And, man . . . Lytle was right: there is a certain state of mind that one reaches by experiencing self-invisibility. It’s not necessarily an all-powerful, beyond-all-other type of sensation. But more of a holy shit . . . they can’t see me, and I’m naked deal. It brings an instant smile to your face—a smile of wonder, and friendly wonder at that. It really doesn’t feel negative in any kind of way.
TWENTY-MULE TEAM BORAX
Despite the evil that could be perpetrated with such a device, I feel oddly confident that I’m doing no wrong. But most certain, despite the overriding bank-robbery thing, deception (clinical deception) is at the core of this power. And deception as a concept just doesn’t feel like the golden ticket to heaven. Elation and regret in an emotional sense, logical in the real, but I’m leaning toward Lytle’s Lord of the Rings theory. It’s devilishly delicious.
Car
la must truly be from outer space. I mean, really, the woman who fell to earth or something. First the water sheet and now the video net. She’s on a roll and has been telling me for the past year or so that she’s working on another subatomic machine system . . . but this project she said had more of an analog feel. More organic. Imagine a lens that could be almost an infinite number of discrete focal lengths at any particular moment. Faster than you can think it . . . times a googol . . . or two. Then a generation faster even than that. In a spray-paint can at pico scale
“I want my car to go a generation faster.”

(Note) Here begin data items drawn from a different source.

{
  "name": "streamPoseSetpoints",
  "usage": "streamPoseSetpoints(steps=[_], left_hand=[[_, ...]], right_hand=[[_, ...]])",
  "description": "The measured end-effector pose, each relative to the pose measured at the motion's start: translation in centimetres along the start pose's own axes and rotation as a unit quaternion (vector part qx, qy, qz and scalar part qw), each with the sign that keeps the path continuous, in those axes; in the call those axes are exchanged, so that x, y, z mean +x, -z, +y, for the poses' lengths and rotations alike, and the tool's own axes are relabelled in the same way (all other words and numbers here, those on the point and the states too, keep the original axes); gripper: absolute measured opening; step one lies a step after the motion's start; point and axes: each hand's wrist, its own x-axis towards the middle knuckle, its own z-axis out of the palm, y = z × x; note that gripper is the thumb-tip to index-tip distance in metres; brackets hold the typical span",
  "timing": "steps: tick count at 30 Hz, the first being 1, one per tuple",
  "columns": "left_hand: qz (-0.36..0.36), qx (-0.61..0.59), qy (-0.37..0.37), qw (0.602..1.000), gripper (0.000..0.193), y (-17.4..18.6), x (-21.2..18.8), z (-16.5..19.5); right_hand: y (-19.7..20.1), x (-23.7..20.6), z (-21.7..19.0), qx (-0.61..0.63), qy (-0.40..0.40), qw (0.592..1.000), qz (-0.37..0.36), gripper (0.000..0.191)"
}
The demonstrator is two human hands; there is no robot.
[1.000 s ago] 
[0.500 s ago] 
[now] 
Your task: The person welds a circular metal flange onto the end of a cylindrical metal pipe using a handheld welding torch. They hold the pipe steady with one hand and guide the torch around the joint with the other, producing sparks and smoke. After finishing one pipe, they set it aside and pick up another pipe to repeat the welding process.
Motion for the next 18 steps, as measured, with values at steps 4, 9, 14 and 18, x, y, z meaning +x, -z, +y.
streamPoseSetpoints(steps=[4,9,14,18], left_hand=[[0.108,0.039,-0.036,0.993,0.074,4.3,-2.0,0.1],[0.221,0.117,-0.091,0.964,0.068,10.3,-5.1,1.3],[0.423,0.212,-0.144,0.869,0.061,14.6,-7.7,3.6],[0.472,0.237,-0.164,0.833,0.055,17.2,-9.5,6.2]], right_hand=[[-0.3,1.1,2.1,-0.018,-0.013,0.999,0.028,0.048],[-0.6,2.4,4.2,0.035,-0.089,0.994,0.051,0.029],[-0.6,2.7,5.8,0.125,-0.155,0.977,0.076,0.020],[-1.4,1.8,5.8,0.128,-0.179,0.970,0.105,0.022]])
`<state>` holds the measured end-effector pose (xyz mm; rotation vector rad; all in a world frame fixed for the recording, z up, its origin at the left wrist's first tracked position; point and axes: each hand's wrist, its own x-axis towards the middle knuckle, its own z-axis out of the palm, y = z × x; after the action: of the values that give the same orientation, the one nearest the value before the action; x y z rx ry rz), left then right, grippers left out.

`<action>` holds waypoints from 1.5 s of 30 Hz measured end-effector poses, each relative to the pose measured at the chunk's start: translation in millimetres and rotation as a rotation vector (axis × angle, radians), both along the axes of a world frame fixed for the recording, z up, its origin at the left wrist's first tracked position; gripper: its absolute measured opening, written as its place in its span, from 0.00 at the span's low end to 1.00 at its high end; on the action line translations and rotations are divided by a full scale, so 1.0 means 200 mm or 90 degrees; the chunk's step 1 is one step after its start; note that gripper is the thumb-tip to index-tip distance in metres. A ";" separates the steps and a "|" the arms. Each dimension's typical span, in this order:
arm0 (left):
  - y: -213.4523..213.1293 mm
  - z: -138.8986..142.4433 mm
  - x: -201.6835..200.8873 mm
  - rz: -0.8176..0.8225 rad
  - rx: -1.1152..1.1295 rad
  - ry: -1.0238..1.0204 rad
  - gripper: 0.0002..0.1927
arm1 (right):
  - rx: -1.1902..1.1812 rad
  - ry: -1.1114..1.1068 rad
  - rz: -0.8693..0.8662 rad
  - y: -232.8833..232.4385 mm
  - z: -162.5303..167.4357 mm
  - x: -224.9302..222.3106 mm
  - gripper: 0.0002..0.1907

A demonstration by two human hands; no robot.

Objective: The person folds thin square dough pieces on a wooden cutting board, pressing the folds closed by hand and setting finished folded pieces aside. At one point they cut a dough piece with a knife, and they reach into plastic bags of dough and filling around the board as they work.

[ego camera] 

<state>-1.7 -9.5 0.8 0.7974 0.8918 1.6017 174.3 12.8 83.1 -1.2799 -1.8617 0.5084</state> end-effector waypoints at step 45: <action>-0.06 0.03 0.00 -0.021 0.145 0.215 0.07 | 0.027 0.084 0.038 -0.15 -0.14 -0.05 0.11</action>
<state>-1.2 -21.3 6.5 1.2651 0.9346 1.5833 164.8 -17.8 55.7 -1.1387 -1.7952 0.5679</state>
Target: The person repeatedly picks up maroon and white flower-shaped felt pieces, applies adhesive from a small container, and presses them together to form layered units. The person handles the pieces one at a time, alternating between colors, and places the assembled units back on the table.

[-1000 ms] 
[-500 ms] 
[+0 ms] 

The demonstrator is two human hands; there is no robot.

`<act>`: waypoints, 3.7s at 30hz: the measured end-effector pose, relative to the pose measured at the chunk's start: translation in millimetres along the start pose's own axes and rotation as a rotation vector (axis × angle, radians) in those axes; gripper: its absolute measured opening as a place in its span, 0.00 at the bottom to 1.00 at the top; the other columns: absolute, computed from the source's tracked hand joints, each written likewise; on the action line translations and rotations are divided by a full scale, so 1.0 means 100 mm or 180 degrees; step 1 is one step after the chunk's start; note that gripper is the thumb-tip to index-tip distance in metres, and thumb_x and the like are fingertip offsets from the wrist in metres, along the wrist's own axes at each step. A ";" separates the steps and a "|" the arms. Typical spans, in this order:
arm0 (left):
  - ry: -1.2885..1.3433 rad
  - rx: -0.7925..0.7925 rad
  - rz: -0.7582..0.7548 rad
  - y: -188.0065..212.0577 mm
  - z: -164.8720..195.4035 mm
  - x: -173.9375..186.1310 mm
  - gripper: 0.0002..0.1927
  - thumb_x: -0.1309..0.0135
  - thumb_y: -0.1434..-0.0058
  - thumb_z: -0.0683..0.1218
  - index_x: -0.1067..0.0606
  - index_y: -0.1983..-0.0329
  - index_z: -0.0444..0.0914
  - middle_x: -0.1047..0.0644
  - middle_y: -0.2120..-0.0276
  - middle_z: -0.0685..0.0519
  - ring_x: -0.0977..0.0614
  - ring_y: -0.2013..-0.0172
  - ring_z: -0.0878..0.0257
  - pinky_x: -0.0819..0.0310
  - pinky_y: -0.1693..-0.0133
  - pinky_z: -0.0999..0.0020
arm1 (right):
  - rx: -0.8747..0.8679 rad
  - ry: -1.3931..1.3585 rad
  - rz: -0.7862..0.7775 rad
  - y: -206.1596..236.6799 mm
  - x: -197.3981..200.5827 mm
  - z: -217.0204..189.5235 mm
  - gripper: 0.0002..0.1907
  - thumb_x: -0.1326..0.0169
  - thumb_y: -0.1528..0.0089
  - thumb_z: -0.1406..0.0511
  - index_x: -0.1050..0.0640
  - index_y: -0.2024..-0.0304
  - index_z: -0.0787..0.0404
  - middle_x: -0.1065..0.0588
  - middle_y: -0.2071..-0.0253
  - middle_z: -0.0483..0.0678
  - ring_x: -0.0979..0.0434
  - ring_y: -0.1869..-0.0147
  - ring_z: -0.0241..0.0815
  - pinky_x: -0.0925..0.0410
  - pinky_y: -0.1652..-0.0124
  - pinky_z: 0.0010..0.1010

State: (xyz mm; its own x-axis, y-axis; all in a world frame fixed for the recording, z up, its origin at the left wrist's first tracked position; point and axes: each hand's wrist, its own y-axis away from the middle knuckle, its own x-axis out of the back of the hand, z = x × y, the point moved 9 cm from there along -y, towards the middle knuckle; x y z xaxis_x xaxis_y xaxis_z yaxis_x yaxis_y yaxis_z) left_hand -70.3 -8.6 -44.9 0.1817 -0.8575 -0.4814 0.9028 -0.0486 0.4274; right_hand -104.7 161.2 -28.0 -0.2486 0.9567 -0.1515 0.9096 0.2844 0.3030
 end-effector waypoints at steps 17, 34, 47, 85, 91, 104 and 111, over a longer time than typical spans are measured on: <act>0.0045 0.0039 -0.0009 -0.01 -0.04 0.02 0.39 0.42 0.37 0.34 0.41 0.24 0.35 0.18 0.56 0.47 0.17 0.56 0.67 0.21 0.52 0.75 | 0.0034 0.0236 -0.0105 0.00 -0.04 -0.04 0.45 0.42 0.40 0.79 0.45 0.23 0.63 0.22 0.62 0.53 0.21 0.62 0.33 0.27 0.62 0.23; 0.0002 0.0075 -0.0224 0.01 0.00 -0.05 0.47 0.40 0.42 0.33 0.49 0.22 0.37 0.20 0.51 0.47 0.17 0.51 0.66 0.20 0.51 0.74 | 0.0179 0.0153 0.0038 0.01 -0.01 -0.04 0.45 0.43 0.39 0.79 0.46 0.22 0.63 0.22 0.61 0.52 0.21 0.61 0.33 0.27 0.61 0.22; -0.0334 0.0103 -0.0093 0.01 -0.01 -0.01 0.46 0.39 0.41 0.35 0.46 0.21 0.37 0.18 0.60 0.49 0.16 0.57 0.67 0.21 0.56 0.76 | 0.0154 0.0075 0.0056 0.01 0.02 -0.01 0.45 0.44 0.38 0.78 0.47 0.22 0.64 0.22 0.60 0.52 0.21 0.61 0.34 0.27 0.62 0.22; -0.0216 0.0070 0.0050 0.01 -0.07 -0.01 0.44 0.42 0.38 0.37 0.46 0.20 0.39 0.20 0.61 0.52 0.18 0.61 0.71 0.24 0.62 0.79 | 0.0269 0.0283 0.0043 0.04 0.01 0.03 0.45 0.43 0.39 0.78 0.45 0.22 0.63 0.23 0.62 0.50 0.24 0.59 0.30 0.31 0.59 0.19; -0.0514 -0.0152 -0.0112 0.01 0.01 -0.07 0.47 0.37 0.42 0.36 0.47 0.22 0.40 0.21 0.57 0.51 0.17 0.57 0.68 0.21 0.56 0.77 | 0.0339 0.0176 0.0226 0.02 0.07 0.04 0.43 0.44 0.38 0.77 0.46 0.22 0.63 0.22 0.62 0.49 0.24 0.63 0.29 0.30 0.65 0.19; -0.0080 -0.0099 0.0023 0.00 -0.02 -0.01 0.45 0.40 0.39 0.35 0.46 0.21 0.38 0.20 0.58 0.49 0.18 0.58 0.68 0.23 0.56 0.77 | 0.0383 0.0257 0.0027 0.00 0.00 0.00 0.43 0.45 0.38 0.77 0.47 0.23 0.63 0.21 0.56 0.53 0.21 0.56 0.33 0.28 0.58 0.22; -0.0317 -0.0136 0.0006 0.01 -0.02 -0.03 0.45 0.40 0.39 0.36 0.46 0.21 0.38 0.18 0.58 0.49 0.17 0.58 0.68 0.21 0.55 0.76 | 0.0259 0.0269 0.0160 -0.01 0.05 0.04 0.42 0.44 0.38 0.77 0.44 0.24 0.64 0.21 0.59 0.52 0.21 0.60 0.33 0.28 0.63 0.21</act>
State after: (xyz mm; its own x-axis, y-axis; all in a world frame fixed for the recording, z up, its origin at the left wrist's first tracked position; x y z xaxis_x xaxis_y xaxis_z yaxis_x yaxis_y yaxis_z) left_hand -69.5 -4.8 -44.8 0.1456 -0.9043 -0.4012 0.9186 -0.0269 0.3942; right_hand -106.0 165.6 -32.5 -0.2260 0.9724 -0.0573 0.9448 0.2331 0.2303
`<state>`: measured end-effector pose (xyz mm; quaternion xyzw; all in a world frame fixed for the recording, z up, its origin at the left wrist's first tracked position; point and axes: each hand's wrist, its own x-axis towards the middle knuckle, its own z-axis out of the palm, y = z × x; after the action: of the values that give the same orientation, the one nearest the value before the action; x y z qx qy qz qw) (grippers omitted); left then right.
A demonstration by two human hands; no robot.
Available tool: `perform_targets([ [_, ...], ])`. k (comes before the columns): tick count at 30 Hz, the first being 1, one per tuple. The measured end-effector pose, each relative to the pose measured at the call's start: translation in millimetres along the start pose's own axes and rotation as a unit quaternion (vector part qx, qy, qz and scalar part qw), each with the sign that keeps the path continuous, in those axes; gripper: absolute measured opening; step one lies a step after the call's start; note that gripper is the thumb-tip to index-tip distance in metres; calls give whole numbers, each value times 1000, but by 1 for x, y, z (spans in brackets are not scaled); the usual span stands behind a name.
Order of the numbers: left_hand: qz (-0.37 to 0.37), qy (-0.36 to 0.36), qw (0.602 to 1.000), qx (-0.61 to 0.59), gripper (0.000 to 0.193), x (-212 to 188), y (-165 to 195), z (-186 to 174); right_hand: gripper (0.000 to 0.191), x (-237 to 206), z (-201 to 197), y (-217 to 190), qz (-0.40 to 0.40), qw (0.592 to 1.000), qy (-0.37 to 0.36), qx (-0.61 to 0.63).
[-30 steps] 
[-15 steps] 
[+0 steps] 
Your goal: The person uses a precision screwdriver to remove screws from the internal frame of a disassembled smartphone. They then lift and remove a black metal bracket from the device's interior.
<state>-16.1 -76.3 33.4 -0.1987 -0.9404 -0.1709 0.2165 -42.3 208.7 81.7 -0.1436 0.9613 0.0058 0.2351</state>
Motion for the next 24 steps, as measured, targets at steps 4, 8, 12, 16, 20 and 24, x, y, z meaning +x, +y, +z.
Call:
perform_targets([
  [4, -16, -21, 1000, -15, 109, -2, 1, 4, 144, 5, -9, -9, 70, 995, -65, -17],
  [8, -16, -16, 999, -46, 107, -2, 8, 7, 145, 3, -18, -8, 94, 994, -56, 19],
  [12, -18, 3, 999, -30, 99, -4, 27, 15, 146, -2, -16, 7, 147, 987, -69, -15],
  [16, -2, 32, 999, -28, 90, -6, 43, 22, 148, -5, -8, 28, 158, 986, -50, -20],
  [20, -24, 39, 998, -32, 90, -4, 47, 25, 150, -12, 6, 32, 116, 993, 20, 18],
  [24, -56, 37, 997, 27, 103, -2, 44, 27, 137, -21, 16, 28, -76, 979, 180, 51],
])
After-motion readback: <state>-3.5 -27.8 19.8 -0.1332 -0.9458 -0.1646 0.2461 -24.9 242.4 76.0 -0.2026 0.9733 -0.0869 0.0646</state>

“No, Oscar . . . Indeed you don’t.”
I love Carla.
For some reason, I remember eating fried pies with my father. When at our lake house we would drive up into the Arbuckle Mountains and eat lunch at the same place, outside of who-knows-where, for dessert my dad always had a fried peach pie and I had chocolate . . . and peach.
TIC-TAC-PTOMAINE
Lytle parks in a lot next to the Bank of America. I’m naked and motivated. As good a time as any to rob a bank.
Crossing Locust Street to the front entrance, I notice cars don’t slow down too much for invisible people. I walk in the front door, not caring at all about doors just flying open, and negotiate my way to the money room. Having to wander just a bit was something I had anticipated. For some reason, floor plans for Bank of Americas are mysteriously unavailable online. Especially for the downtown Knoxville, Tennessee, branch. Anyway, the going was powerfully good. I couldn’t resist blowing on a stack of papers in front of a copy boy standing at a printing kiosk in the middle of a room full of cubicles.
Making my way to the center of the hive, I find the most obvious candidate for the door that leads to the queen and a handful of her royal jelly. You can hear lots of buzzing around it, and it is actually propped open about 8 inches. You can see right through to the tellers seated. A guard is walking around the opposite side of a metal rolling cart, preparing to wheel it out of the room.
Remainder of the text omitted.